### Task directions:
Among the entries below, find the lines with "labels" and copy them.

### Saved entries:
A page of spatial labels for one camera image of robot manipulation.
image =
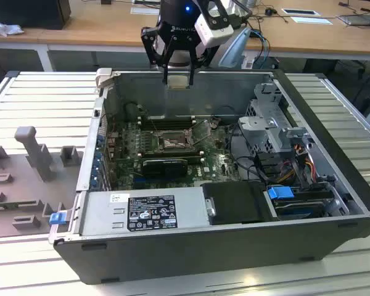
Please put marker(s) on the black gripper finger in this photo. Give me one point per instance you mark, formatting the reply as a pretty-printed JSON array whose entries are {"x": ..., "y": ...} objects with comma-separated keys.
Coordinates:
[
  {"x": 166, "y": 72},
  {"x": 192, "y": 74}
]

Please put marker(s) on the silver topped CPU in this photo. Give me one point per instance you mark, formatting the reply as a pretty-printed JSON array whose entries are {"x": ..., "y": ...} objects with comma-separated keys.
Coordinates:
[{"x": 179, "y": 82}]

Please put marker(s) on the thin metal locking lever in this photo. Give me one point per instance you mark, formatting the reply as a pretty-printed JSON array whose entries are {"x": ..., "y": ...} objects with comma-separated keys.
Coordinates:
[{"x": 153, "y": 124}]

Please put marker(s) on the black RAM slot row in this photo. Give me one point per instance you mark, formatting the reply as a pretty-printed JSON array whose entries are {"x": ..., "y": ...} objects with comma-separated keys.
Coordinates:
[
  {"x": 172, "y": 152},
  {"x": 172, "y": 122}
]

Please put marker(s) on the CPU socket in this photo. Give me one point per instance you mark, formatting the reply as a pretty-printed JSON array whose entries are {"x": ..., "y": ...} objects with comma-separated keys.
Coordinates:
[{"x": 172, "y": 142}]

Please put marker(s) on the pale blue teach pendant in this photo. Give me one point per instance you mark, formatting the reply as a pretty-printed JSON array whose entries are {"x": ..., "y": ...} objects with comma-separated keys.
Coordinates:
[{"x": 234, "y": 52}]

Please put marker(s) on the light wooden desk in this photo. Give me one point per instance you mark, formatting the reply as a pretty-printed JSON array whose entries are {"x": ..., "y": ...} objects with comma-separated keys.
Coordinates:
[{"x": 95, "y": 24}]

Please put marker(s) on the green RAM stick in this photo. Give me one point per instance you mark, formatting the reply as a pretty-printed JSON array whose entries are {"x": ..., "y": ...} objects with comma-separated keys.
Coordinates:
[{"x": 192, "y": 157}]

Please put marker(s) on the grey metal drive cage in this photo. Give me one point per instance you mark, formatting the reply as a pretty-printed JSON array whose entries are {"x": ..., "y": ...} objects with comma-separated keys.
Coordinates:
[{"x": 265, "y": 129}]

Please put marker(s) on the green motherboard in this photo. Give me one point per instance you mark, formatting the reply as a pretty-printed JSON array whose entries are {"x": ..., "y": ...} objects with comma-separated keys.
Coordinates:
[{"x": 216, "y": 166}]

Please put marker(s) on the black plastic shroud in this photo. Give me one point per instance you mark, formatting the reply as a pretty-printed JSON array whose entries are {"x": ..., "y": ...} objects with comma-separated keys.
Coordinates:
[{"x": 234, "y": 200}]

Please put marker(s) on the blue disk carrier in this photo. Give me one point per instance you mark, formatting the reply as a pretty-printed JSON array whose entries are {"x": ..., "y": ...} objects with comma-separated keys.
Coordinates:
[{"x": 279, "y": 192}]

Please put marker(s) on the black box on desk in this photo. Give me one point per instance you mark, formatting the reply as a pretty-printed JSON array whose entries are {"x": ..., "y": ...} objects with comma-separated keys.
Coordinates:
[{"x": 27, "y": 12}]

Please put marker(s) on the grey power supply unit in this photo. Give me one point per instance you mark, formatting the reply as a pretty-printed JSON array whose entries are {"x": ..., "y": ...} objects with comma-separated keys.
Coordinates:
[{"x": 98, "y": 212}]

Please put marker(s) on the crumpled white paper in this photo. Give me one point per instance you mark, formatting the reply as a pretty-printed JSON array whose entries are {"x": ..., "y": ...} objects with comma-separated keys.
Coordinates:
[{"x": 6, "y": 29}]

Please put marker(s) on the hard disk drive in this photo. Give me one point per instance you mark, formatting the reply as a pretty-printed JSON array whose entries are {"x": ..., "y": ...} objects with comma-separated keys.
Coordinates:
[{"x": 296, "y": 209}]

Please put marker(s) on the grey flat tray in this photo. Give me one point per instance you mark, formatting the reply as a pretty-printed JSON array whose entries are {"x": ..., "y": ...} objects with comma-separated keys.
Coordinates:
[{"x": 357, "y": 19}]

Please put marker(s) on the blue plastic latch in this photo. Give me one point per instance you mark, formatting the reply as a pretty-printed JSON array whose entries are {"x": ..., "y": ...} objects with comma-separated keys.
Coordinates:
[{"x": 57, "y": 218}]

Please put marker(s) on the grey parts rack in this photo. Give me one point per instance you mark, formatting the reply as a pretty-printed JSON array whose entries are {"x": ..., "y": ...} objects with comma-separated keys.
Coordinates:
[{"x": 18, "y": 185}]

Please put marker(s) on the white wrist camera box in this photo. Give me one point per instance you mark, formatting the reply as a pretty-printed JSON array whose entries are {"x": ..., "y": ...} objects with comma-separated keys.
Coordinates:
[{"x": 214, "y": 32}]

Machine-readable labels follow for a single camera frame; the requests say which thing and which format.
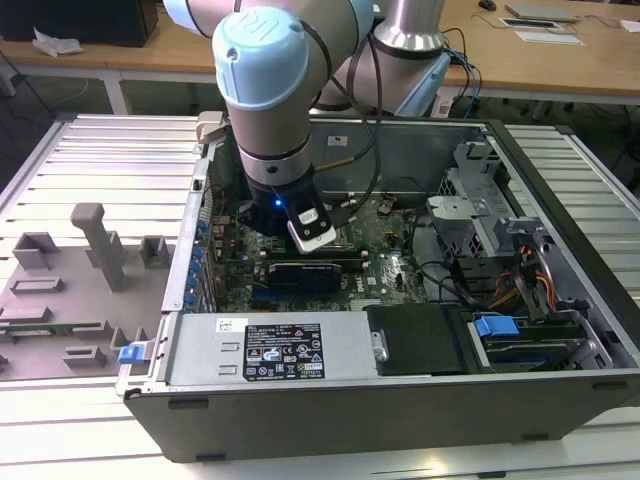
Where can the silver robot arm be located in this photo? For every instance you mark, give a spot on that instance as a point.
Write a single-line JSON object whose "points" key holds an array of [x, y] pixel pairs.
{"points": [[270, 85]]}

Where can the CPU socket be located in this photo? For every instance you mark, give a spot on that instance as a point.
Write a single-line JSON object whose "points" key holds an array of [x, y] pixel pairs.
{"points": [[342, 237]]}

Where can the black RAM slot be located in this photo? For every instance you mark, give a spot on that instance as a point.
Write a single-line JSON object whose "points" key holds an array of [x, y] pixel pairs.
{"points": [[345, 257]]}

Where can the black graphics card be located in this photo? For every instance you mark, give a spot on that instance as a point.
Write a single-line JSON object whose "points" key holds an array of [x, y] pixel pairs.
{"points": [[305, 277]]}

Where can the green motherboard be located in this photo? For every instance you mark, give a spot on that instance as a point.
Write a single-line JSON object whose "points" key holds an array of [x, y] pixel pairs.
{"points": [[390, 270]]}

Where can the grey power supply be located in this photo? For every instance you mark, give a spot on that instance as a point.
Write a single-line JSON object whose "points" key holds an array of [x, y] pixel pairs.
{"points": [[205, 345]]}

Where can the pale blue teach pendant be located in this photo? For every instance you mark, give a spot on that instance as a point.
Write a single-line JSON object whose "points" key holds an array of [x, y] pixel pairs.
{"points": [[422, 87]]}

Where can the black drive bay box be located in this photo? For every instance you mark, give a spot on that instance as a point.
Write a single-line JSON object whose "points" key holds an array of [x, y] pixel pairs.
{"points": [[420, 340]]}

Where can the blue case latch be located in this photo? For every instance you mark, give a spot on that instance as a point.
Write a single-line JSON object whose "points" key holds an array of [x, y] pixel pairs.
{"points": [[129, 354]]}

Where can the metal drive cage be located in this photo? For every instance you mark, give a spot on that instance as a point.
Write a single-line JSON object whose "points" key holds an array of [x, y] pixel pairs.
{"points": [[475, 215]]}

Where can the wooden desk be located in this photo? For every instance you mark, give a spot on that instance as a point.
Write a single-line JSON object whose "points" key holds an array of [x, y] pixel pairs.
{"points": [[125, 55]]}

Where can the grey parts rack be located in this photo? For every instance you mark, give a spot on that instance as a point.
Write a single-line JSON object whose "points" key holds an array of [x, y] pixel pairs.
{"points": [[75, 310]]}

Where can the black PC case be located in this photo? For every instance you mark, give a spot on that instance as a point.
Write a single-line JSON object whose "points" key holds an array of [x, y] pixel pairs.
{"points": [[350, 425]]}

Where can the green RAM stick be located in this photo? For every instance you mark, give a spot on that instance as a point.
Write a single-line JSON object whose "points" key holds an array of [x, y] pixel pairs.
{"points": [[50, 329]]}

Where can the hard disk in blue carrier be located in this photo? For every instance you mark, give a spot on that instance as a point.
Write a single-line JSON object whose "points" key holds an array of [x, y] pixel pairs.
{"points": [[495, 330]]}

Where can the black box on desk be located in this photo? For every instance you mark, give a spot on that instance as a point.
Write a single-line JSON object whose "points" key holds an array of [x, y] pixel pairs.
{"points": [[90, 20]]}

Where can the crumpled white paper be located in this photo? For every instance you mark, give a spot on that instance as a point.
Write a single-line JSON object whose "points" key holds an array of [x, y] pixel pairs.
{"points": [[55, 44]]}

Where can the black computer mouse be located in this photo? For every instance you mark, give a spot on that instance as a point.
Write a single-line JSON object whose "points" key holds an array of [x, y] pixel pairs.
{"points": [[487, 5]]}

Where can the grey laptop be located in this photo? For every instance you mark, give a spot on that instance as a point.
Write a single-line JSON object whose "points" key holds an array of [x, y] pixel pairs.
{"points": [[542, 12]]}

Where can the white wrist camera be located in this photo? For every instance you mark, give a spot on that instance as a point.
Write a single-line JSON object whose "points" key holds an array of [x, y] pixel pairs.
{"points": [[311, 232]]}

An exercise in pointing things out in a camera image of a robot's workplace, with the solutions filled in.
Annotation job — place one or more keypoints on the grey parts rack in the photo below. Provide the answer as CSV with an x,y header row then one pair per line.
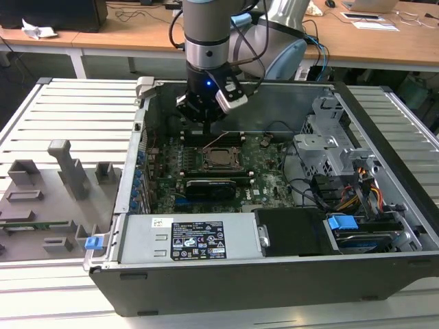
x,y
51,205

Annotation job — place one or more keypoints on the white tablet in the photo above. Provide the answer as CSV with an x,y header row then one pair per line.
x,y
363,16

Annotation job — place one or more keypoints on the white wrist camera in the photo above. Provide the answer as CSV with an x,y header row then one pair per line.
x,y
233,103

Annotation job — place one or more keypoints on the hard disk drive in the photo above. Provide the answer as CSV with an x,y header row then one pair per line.
x,y
367,245

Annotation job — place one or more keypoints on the green motherboard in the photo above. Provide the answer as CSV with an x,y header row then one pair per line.
x,y
267,185

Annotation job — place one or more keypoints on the black graphics card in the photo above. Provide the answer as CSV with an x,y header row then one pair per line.
x,y
211,189

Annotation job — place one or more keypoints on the beige crumpled bag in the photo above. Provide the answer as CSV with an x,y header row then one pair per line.
x,y
315,8

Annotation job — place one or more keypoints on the grey power supply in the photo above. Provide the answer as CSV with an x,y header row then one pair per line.
x,y
144,240

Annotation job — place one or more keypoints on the blue case latch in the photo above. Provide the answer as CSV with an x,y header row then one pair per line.
x,y
93,243

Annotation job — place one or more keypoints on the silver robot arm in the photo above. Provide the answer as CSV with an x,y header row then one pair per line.
x,y
205,34

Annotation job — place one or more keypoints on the crumpled white paper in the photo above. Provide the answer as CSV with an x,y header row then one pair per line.
x,y
37,31

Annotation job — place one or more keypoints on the metal drive cage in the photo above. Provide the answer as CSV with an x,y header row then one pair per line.
x,y
319,150

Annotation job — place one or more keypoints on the silver laptop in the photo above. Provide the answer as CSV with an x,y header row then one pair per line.
x,y
374,5

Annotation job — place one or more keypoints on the black computer tower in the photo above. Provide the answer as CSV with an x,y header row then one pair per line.
x,y
51,13

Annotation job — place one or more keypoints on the black computer mouse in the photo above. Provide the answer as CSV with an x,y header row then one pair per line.
x,y
330,3

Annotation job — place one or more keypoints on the CPU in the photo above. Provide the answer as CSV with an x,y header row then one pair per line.
x,y
223,157

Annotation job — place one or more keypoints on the black PC case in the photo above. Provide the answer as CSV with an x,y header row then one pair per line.
x,y
240,288

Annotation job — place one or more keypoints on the wooden desk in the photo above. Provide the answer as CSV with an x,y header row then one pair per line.
x,y
144,37
41,42

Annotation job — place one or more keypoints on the white paper sheet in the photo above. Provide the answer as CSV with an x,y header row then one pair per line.
x,y
377,25

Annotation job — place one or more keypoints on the CPU socket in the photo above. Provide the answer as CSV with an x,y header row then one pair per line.
x,y
204,161

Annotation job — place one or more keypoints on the blue disk carrier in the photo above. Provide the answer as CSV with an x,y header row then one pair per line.
x,y
343,226

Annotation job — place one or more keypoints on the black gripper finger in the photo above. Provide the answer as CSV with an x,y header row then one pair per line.
x,y
207,128

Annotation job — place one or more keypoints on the black RAM slot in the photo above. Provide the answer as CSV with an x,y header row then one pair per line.
x,y
205,176
192,138

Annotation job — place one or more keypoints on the green RAM stick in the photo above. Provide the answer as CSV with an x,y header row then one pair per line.
x,y
51,224

### Response:
A page of spatial labels for one camera image of robot manipulation.
Machine-readable labels follow for a single camera frame; the requests say which thing and which format.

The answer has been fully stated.